For many SME's developing a strong digital marketing strategy can be convoluted and overwhelming. The multitude of tools, channels and tactics that are used in modern marketing makes it difficult to know where to get started. The aim of this piece is to simplify the notion of a digital marketing strategy. By following these 10 essential steps, your business will be well on its way to defining and executing an outstanding digital marketing strategy.
Step 1: Align business goals with clear digital marketing objectives
Each one of your marketing goals needs to be tangible, specific and have measurable targets associated with them. Without them, how do you know if the digital marketing strategies that you are putting in place are working or even contributing to the achievement of your goals and objectives? With specific and measurable goals in place, it will be a far smoother process to develop your digital marketing strategy. What combination of digital marketing channels and activities will help you achieve those digital marketing objectives? Set SMART goals to ensure the long term success of your goals.
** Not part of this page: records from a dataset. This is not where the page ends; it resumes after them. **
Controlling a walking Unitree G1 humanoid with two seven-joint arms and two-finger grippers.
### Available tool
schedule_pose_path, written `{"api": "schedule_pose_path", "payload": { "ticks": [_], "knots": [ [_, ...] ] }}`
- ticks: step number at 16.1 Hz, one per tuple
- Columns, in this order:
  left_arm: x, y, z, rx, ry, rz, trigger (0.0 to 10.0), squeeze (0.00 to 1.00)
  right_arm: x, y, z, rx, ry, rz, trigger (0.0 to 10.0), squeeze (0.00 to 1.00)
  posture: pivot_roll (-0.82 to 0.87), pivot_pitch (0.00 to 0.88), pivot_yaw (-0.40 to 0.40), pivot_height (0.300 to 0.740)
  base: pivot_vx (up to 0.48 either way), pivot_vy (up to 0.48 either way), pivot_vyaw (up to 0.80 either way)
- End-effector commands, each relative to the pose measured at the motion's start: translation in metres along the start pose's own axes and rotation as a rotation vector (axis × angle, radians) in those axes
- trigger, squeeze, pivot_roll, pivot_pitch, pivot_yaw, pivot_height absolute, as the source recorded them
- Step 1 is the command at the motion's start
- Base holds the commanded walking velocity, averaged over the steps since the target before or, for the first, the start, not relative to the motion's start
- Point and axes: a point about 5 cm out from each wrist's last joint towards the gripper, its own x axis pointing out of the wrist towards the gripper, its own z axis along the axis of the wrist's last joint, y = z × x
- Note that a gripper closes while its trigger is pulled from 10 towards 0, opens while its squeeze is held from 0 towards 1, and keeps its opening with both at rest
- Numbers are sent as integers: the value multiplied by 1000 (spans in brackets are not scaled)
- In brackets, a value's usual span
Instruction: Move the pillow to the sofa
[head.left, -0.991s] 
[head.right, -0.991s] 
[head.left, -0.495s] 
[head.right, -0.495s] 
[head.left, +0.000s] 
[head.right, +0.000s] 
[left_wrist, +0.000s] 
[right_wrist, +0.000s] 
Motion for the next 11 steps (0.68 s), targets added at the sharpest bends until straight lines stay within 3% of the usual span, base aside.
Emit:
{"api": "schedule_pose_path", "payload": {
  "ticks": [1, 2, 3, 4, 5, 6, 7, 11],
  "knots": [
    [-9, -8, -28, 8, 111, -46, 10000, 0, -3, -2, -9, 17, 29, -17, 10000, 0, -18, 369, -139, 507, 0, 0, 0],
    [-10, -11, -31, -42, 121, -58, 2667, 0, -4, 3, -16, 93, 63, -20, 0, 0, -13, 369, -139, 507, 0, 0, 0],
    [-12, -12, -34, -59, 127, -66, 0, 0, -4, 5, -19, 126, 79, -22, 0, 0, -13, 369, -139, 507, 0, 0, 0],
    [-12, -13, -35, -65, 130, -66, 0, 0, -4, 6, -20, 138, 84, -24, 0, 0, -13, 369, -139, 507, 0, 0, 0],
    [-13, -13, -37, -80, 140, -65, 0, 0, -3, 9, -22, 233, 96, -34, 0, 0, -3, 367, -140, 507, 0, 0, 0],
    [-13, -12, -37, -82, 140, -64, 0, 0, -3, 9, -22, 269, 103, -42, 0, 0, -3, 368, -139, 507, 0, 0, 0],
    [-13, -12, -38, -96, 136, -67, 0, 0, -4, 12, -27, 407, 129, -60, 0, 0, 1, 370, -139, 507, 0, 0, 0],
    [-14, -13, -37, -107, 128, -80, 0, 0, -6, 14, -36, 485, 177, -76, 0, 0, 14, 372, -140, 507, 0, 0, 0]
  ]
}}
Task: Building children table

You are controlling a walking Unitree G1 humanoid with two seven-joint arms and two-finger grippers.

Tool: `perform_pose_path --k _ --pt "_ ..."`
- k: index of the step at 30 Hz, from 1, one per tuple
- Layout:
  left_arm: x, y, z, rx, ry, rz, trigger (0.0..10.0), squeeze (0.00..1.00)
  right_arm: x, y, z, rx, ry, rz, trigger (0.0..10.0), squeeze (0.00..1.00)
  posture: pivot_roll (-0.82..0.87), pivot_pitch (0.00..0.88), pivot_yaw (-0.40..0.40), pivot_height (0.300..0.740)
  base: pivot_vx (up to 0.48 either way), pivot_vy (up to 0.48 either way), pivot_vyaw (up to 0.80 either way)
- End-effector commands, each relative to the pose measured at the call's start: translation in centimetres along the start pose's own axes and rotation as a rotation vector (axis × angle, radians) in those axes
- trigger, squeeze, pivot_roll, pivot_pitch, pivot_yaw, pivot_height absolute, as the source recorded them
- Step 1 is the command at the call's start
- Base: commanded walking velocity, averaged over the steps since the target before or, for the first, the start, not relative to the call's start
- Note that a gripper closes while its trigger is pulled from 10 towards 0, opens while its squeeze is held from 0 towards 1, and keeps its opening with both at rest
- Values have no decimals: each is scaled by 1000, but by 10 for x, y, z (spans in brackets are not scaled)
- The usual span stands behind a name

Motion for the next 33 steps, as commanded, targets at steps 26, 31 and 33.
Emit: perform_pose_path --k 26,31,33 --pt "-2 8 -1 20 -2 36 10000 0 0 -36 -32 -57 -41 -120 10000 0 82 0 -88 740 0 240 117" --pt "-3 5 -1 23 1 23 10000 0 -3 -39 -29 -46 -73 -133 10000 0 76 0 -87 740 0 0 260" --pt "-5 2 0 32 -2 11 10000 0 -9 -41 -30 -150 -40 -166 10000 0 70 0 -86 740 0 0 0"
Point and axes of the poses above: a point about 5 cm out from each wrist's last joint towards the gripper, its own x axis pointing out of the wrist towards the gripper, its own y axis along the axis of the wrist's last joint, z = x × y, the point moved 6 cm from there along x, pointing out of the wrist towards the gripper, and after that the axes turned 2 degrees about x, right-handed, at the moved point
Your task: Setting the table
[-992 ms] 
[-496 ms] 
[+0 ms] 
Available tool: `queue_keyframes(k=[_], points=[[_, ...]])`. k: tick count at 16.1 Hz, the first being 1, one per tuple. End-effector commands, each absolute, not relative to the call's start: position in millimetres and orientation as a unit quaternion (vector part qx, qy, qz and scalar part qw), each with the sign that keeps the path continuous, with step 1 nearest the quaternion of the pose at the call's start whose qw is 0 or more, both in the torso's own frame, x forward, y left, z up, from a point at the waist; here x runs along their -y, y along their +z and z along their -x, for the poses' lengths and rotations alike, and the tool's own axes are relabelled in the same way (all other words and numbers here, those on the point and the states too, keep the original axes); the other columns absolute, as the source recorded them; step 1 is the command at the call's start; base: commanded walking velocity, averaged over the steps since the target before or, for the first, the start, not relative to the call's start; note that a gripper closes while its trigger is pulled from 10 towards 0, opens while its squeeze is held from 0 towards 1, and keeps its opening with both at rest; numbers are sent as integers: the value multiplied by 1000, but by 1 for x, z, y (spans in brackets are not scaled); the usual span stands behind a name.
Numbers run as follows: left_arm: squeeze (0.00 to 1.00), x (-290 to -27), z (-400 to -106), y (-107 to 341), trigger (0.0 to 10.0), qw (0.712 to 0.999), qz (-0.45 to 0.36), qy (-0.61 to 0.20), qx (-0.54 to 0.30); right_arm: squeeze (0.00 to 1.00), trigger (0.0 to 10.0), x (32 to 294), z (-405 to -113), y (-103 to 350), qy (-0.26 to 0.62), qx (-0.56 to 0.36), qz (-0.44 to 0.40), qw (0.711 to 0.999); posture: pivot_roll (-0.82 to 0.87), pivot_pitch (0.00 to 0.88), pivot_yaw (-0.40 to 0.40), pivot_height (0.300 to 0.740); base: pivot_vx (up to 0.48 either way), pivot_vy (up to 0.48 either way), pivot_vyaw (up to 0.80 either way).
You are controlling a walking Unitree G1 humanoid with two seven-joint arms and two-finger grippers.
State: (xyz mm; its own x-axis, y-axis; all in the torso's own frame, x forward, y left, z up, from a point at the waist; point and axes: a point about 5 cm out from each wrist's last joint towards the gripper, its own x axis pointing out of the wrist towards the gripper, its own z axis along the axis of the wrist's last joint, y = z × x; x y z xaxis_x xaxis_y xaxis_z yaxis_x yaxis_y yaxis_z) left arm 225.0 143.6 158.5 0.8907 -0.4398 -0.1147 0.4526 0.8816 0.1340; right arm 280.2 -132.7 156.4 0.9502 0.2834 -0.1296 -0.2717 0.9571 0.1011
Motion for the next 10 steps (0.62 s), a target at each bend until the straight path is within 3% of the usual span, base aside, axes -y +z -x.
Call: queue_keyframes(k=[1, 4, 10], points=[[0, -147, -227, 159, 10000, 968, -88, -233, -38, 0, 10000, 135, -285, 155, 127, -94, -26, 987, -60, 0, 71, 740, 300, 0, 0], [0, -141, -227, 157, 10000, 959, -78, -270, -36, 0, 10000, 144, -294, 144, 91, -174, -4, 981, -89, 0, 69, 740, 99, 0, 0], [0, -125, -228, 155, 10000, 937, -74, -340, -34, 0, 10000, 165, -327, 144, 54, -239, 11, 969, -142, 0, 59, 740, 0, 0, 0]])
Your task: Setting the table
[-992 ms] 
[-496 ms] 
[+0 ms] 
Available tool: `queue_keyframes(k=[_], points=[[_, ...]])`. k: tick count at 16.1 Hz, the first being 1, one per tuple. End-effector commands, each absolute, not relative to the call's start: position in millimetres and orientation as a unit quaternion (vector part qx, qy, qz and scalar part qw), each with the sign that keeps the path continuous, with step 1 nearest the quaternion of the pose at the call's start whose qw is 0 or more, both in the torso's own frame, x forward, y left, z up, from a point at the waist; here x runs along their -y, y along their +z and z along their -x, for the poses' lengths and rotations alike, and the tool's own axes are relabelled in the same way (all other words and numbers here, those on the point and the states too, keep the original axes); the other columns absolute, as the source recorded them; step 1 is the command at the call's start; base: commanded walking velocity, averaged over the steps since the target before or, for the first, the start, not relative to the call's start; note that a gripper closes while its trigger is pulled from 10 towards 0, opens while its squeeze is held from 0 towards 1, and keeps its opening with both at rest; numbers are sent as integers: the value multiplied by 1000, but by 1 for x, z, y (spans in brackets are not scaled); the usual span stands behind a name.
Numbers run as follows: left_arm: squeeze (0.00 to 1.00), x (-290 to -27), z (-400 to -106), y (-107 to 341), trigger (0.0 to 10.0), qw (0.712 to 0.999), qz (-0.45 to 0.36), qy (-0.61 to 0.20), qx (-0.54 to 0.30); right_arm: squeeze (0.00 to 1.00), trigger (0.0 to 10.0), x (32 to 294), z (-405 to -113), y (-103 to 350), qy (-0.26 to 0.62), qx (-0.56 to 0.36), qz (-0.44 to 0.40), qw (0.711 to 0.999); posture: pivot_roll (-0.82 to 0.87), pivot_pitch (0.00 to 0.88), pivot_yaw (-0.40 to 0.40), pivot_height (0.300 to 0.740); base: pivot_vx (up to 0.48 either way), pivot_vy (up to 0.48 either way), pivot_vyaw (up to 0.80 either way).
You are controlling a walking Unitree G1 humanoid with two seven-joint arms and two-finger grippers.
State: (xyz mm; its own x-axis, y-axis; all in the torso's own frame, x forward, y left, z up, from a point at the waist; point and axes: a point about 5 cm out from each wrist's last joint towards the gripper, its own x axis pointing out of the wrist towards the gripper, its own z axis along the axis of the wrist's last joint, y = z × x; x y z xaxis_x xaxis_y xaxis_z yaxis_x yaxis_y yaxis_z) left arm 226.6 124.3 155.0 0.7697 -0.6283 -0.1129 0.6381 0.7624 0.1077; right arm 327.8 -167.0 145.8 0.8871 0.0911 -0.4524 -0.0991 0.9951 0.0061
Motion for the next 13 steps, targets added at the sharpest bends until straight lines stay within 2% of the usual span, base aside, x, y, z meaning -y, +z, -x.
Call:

Below, you will find a template for you to start setting your SMART goals.
Step 2: Do not outsource all digital marketing understanding and knowledge
If your role as the business owner or manager doesn’t permit you to take a hands on role in the company’s digital marketing, you need to have a trusted internal resource in marketing/sales, IT/technical with some digital knowledge and understanding. If you are a very small business and cannot afford a dedicated resource of that nature, I would strongly recommend that you go and do an introduction to digital marketing course yourself. You cannot allow yourself to totally outsource all your digital marketing understanding and knowledge. Otherwise, there is a fair chance that you will not get the results that you are expecting or hoping for. When that happens, it will also be difficult to critically evaluate the suggestions and recommendations that others will be giving you. There are unfortunately still some cowboys out there in digital marketing agency land. At best they will just do the minimum that is required and at worst they will take advantage of you signing you up to a lengthy contract with few measurable results. If your agency changes or moves on all the digital marketing knowledge and learning goes with them.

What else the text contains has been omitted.